Ford stood near the battered door with two marines, both young recruits in their twenties assigned to the embassy’s security force. The guards fingered their rifles as Ford mentally prepared himself for what might happen if the door burst open. Where were the Syrian police?
The awful banging continued, and Ford could now see the intruders’ feet through a gap in the doorframe. One of the marines spoke:
“
If they get through that door, we’re shooting.”
Ford thought quickly. Assad must have intended only to scare, not to harm. But why was he letting his goons get this far?
“No. You are not shooting,” he insisted. “If they get through the door, you tell them to stop. If they see your guns and they charge anyway, then you may fire.”
More banging. The wait continued, giving Ford ample time to second-guess himself. Surely the protesters would back away in the face of guards with rifles, he thought. Or would they?
Perhaps more than any other American, Ford understood the temperament of the autocrat who would have had to sign off on any decision to unleash mobs on two Western embassies. Assad was usually smart enough to avoid a needless provocation, but he also was famously short-tempered and vindictive. Ford had personally witnessed one of the president’s mood swings, and the experience had made a lasting impression. An angry Assad could be unpredictable,
and right now Assad was furious—at him. The assault could be called off at any moment, or the door could suddenly fly open to whatever combination of aggression and zealotry stood on the other side. In the broiling hot midsummer of Syria’s civilian uprising, almost any outcome seemed plausible.

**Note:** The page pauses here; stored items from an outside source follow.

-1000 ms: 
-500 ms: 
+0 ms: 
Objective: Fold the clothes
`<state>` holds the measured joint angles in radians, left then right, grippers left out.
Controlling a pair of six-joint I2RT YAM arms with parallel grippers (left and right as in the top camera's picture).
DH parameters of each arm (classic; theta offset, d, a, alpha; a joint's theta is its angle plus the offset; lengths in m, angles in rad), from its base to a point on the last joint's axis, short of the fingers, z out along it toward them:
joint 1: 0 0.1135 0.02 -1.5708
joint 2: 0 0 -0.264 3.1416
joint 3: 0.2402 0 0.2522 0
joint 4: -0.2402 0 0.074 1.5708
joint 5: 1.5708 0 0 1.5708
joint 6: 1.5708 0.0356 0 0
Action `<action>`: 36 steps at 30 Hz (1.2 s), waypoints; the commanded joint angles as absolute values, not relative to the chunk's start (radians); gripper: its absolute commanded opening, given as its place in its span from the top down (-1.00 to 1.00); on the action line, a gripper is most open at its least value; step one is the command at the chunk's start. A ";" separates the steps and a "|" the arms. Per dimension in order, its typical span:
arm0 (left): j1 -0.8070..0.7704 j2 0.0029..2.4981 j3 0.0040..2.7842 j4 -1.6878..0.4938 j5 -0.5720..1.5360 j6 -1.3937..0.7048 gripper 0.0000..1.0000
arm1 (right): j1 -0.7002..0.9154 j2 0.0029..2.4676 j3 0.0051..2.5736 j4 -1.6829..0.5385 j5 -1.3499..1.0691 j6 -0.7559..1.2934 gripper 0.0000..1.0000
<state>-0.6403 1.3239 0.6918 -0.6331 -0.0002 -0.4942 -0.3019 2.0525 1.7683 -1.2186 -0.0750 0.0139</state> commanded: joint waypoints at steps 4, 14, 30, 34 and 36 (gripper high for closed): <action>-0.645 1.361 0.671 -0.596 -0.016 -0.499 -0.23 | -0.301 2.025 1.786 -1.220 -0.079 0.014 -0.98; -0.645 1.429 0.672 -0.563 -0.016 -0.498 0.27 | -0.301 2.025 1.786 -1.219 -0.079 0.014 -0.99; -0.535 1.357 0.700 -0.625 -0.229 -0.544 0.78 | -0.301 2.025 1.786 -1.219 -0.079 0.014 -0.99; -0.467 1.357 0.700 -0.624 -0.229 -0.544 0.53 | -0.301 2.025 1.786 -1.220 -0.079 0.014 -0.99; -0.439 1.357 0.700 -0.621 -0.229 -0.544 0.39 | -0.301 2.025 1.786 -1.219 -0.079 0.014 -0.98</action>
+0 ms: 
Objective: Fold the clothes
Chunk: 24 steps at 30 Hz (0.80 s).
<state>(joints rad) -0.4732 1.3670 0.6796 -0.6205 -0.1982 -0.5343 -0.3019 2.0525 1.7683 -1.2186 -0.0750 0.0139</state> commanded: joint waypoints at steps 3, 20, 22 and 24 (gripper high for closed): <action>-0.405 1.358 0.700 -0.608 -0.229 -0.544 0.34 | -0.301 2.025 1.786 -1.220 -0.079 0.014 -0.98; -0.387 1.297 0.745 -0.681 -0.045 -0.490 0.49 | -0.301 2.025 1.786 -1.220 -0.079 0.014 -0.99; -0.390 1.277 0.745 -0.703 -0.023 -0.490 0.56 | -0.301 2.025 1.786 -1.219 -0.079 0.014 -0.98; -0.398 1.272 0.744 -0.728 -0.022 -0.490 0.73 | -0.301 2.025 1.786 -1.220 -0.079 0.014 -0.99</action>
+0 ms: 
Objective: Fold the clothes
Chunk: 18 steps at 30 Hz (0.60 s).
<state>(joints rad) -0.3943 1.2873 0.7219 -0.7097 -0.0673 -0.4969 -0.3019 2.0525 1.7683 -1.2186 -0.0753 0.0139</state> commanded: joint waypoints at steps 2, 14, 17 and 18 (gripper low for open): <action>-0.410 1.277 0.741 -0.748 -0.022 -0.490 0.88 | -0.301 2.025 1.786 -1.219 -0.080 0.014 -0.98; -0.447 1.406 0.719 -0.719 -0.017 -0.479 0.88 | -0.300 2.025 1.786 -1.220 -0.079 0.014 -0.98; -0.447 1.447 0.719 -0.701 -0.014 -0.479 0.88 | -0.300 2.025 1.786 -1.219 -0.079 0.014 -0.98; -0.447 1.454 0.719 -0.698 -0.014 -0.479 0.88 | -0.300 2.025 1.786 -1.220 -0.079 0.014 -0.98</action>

The pounding grew louder. The marines waited, rifles pointed at the door.
—
For a time, it seemed that the Arab Spring contagion might bypass Syria altogether. By mid-March 2011, tyrants and their security forces had been routed in Tunisia and Egypt, and others were falling in Libya and Yemen. But Syria was different. The country’s economic and political elite lined up solidly behind the ruling Assad family, and the government’s officially secularist policies and brutal secret police kept ethnic and sectarian tensions bottled up. As protests erupted in capitals from North Africa to the Persian Gulf, the tumult in Damascus’s ancient passageways was limited mostly to the honking taxis and the cries of street vendors in the souks downtown.
The president himself was hardly the type to inspire protests. Mild-mannered by the standards of Middle Eastern autocrats—including his ruthless father, former president Hafez al-Assad—Syria’s forty-five-year-old leader once had ambitions to be a physician. He studied in London as a young man and chose ophthalmology as his specialty, because he
disliked the sight of blood. But his plans for a career in medicine derailed when his older brother, Bassel, died in a car accident, thrusting the tall, soft-spoken Bashar onto the leadership track. The death of Hafez in 2000 fueled hopes for political reform in Syria, and the new president at first seemed up for the challenge. Bashar al-Assad liberalized the country’s economic policies and loosened restrictions on the Internet during his first months in office. More dramatically, he closed the country’s infamous Mezzeh penitentiary, and declared an amnesty that released hundreds of political prisoners, including members of the banned Muslim Brotherhood organization.